What you have to do: Look through the entries below and copy exactly the part that begins with the line containing "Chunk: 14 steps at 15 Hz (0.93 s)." and ends with the line containing "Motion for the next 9". Do not copy the pictures.

Stored dataset items
***

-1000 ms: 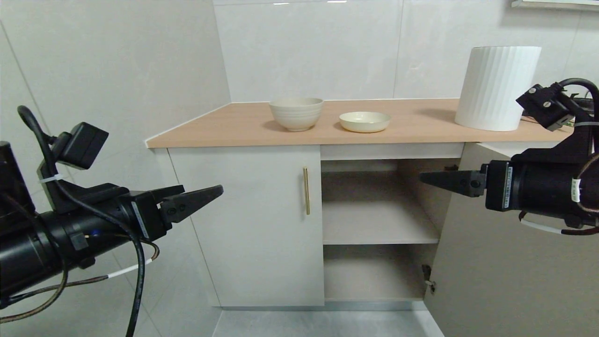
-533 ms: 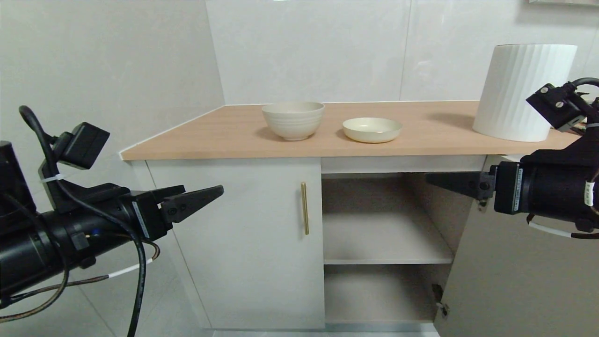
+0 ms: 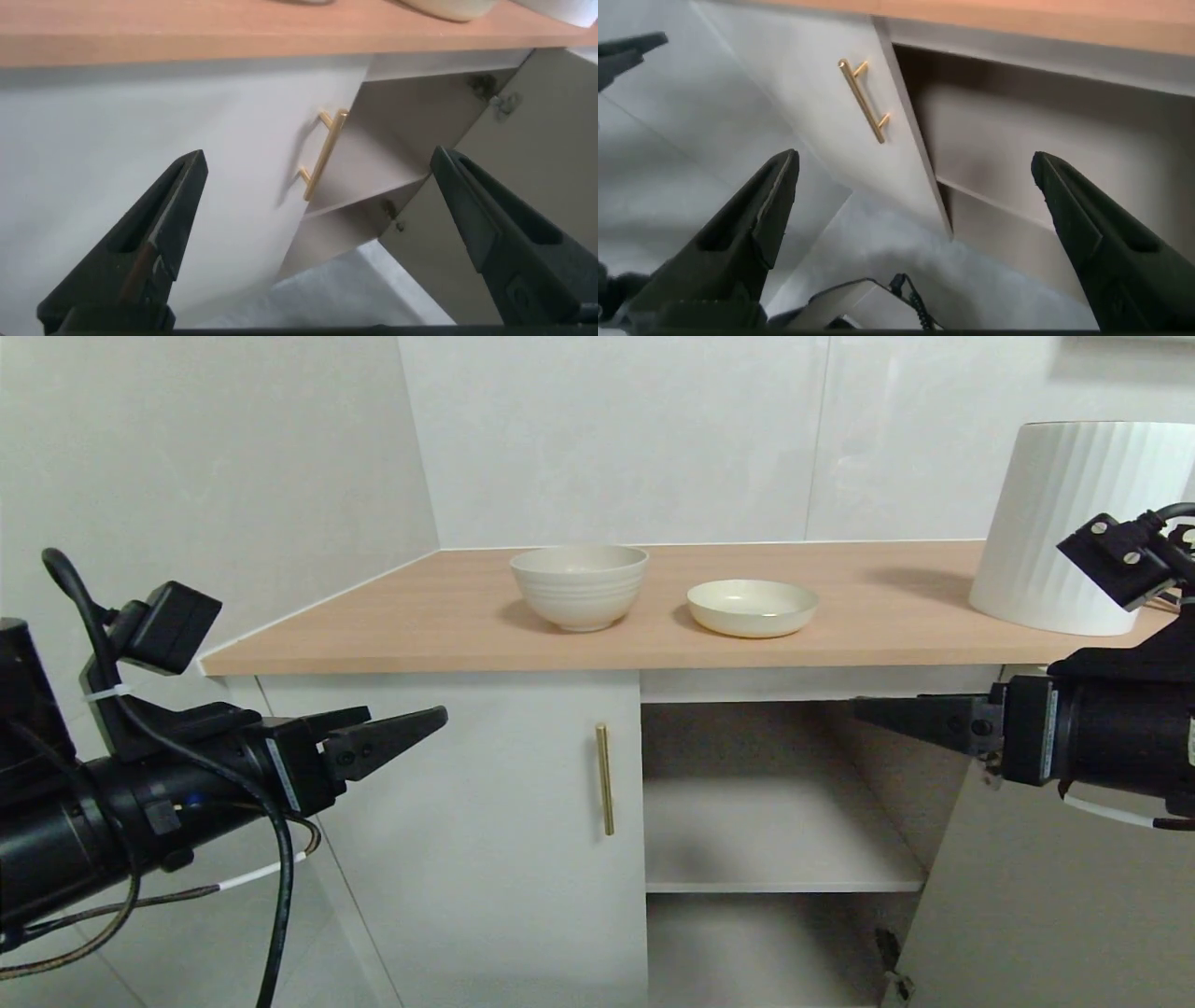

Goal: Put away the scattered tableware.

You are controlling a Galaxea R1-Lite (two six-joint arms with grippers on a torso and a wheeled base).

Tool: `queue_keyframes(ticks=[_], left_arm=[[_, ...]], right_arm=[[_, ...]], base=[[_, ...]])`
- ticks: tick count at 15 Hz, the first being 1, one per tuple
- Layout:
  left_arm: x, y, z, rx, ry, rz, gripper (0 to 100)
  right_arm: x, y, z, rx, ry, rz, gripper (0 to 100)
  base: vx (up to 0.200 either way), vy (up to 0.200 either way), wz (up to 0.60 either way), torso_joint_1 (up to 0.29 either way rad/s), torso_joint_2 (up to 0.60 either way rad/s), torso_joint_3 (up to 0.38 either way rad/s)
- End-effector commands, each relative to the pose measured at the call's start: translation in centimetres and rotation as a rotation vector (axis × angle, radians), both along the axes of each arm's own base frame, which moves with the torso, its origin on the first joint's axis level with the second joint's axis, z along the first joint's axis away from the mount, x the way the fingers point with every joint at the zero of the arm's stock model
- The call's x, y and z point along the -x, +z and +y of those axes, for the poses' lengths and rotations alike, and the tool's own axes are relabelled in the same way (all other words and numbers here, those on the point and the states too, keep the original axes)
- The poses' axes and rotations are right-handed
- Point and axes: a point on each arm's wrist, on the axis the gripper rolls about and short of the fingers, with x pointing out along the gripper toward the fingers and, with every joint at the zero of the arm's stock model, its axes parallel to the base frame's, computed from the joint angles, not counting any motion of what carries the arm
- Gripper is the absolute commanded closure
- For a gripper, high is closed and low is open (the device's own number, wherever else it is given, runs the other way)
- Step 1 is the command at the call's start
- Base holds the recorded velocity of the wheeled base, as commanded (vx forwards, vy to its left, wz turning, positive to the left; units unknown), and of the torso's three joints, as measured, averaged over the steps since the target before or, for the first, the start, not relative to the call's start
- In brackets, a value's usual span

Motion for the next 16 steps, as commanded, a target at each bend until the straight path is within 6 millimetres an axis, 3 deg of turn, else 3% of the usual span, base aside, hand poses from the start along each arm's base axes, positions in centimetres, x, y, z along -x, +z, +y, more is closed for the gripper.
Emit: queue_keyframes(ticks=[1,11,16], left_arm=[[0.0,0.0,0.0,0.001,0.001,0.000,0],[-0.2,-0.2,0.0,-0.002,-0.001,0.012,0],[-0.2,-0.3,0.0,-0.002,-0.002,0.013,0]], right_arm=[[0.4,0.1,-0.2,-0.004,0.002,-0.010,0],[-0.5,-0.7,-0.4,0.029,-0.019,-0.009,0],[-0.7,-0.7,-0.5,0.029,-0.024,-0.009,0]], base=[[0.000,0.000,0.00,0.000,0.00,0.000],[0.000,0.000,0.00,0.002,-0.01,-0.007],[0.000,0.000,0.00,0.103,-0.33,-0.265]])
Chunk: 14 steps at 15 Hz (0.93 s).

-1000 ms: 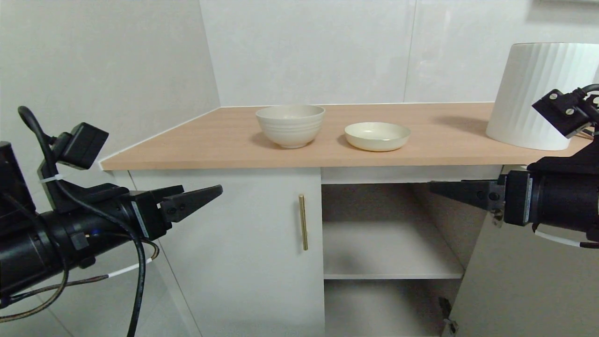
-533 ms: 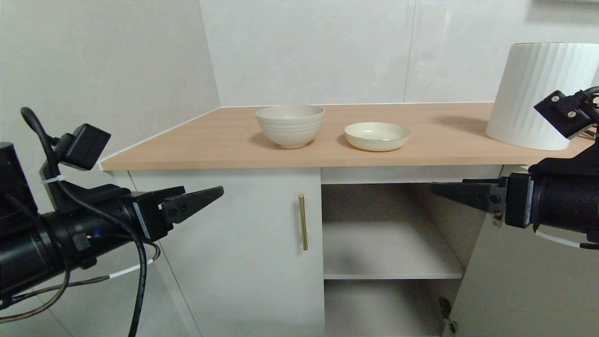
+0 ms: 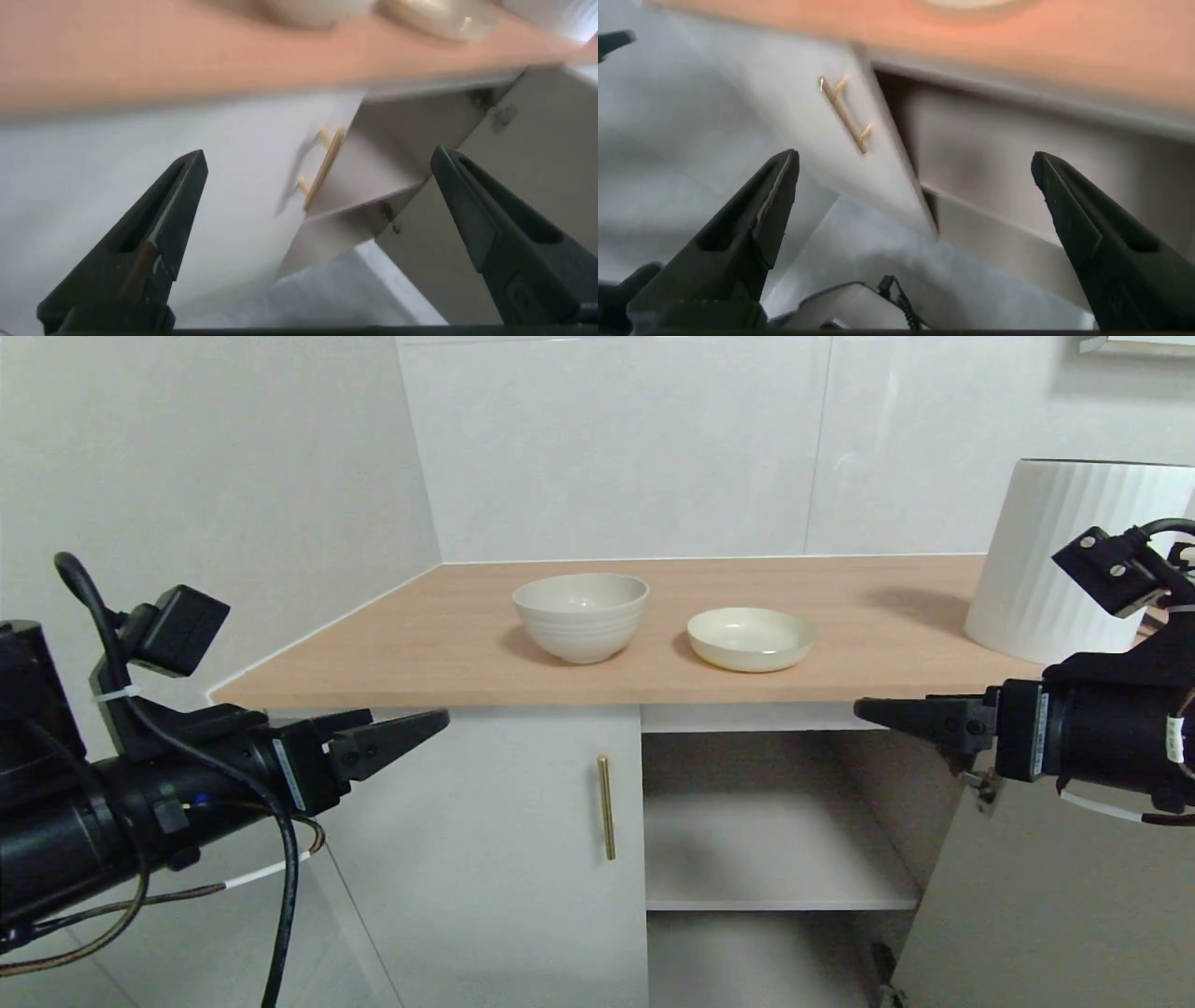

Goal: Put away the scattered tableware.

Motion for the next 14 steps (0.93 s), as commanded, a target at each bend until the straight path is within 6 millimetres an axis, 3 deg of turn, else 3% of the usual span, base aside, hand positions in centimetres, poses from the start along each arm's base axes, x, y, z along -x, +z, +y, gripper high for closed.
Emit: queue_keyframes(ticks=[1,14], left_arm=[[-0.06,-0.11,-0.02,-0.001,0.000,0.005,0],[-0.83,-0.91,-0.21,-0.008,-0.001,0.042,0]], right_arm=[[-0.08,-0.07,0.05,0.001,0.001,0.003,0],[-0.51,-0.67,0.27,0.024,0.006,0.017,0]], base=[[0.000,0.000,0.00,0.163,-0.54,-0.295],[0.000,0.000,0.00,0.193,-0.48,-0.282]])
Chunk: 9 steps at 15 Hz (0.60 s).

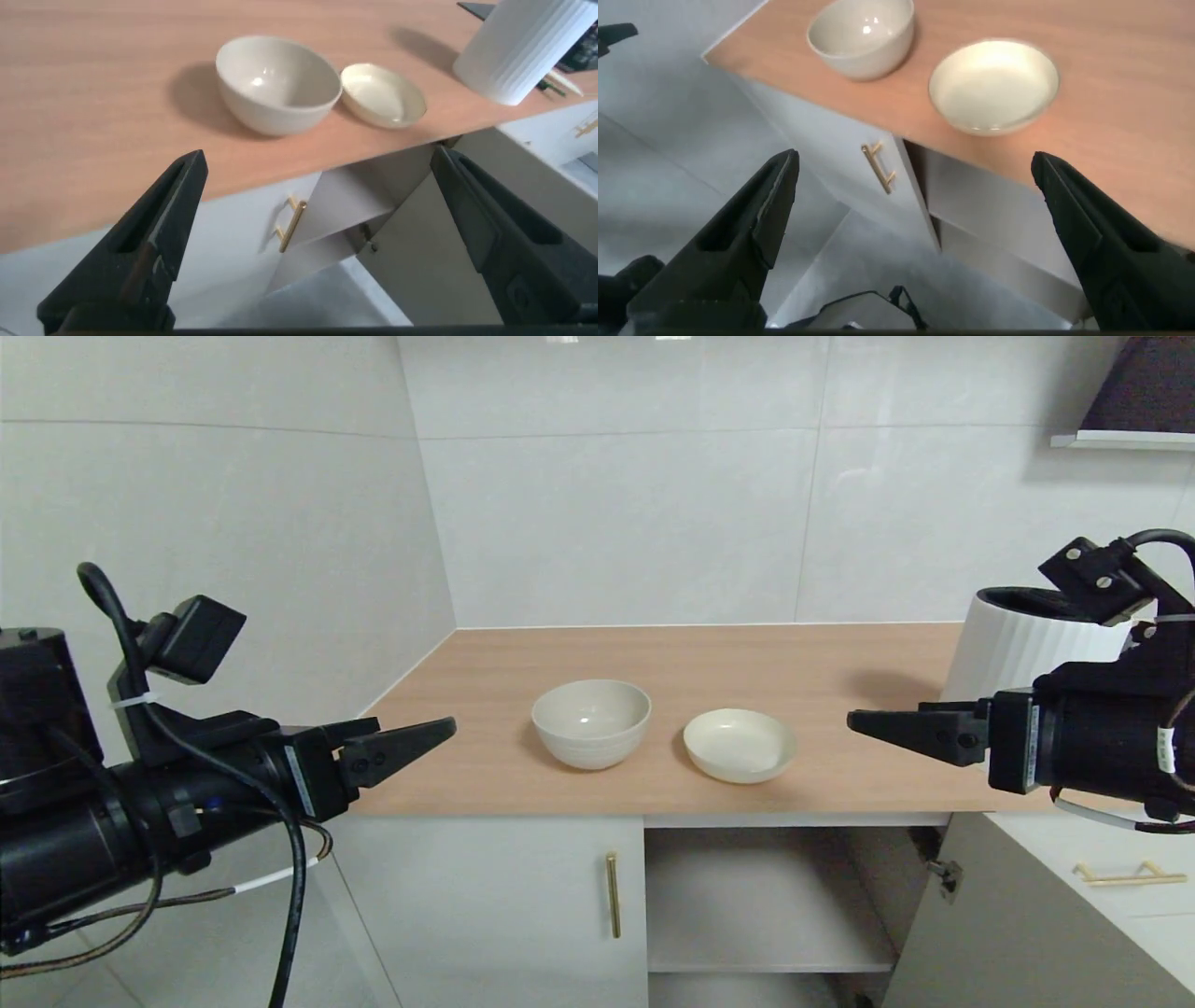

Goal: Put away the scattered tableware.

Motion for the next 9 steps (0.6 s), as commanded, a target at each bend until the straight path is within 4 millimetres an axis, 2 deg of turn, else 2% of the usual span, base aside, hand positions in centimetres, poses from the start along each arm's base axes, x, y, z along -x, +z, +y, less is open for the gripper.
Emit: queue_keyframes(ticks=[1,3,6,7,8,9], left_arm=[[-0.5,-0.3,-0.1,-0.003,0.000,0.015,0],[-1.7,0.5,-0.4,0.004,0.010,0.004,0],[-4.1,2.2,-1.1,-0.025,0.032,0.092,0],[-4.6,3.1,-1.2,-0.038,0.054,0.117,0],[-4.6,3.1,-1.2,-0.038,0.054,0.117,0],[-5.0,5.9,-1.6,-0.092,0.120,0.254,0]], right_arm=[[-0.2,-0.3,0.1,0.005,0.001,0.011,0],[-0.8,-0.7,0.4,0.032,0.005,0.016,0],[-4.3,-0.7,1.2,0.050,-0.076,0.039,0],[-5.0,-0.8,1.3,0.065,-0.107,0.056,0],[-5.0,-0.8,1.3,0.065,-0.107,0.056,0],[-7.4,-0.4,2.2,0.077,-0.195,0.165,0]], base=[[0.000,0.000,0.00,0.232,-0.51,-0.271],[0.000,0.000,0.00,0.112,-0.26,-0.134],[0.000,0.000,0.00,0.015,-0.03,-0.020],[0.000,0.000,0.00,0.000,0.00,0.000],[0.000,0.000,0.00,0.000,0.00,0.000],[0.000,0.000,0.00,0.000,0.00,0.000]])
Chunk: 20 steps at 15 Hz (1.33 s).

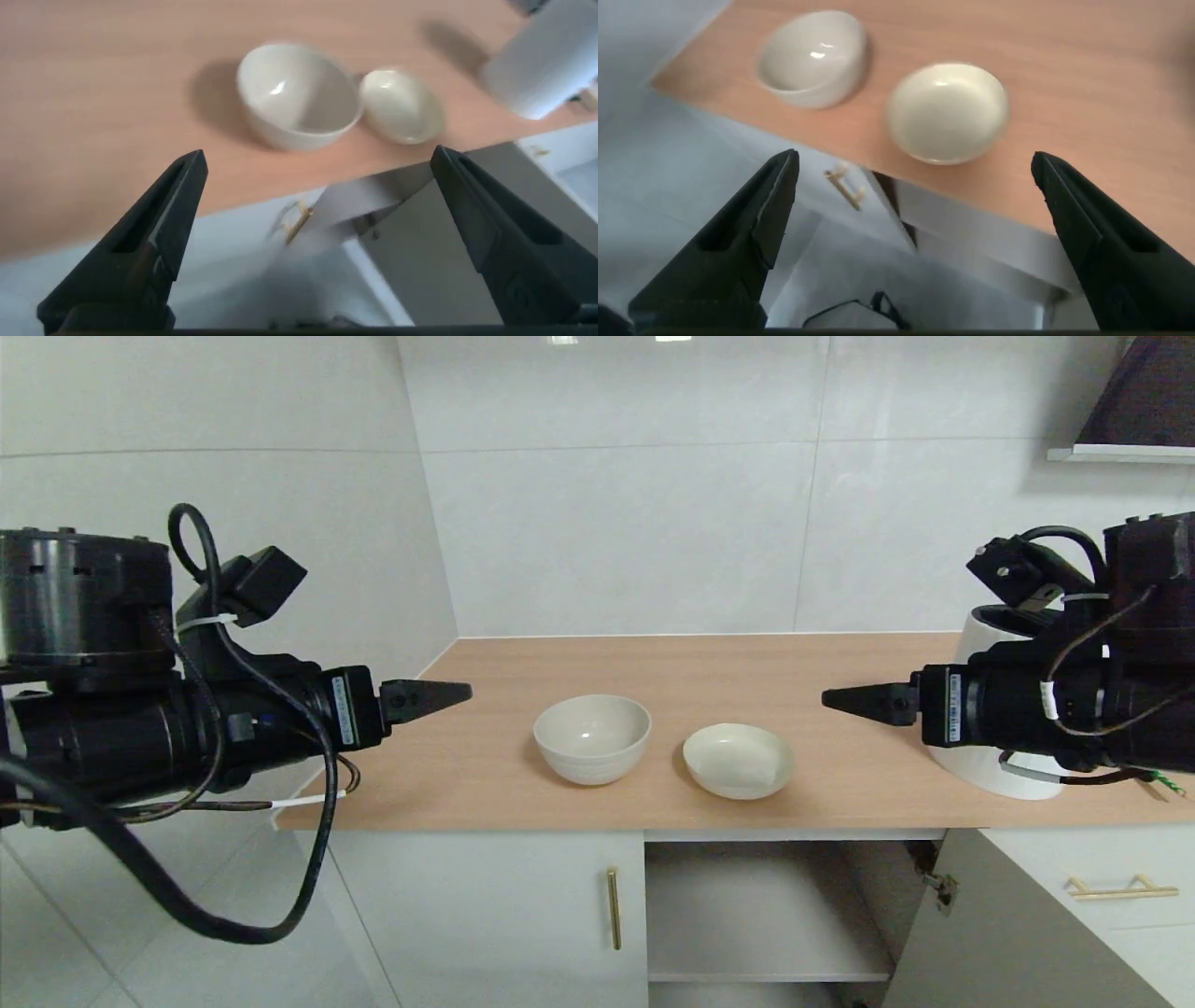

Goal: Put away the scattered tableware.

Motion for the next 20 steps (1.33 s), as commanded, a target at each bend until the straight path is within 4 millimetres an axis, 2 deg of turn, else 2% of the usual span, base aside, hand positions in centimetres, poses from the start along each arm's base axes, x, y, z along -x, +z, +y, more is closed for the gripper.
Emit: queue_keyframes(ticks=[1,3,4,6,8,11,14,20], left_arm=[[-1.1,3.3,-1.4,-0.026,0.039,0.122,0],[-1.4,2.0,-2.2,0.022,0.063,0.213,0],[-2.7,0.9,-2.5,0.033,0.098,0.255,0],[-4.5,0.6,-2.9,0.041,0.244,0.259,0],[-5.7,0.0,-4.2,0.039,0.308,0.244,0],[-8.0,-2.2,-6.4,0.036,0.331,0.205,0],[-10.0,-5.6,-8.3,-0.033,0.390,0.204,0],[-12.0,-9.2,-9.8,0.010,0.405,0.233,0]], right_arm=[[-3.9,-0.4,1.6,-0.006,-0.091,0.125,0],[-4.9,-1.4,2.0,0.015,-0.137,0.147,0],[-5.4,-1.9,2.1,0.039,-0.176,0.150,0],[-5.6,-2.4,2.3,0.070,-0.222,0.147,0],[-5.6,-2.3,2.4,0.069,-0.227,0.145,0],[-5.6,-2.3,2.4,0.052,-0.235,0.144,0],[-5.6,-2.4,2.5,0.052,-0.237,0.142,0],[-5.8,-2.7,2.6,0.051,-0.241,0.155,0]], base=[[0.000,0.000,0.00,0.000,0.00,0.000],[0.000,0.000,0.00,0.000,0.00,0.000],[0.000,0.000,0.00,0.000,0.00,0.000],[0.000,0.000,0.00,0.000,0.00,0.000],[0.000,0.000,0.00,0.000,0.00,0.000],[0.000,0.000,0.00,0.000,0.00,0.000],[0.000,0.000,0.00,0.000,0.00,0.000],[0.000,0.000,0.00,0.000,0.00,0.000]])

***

Reply:
Chunk: 14 steps at 15 Hz (0.93 s).

-1000 ms: 
-533 ms: 
+0 ms: 

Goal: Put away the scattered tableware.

Motion for the next 14 steps (0.93 s), as commanded, a target at each bend until the straight path is within 6 millimetres an axis, 3 deg of turn, else 3% of the usual span, base aside, hand positions in centimetres, poses from the start along each arm's base axes, x, y, z along -x, +z, +y, gripper high for closed.
Emit: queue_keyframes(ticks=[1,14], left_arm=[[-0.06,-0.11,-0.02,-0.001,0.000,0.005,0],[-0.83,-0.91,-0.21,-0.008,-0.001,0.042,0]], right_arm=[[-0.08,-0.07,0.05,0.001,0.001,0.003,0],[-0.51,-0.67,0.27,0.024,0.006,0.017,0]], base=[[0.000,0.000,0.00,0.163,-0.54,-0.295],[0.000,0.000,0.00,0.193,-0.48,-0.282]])
Chunk: 9 steps at 15 Hz (0.60 s).


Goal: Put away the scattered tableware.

Motion for the next 9 steps (0.6 s), as commanded, a target at each bend until the straight path is within 4 millimetres an axis, 2 deg of turn, else 2% of the usual span, base aside, hand positions in centimetres, poses from the start along each arm's base axes, x, y, z along -x, +z, +y, less is open for the gripper.

Work on this exercise has been finished.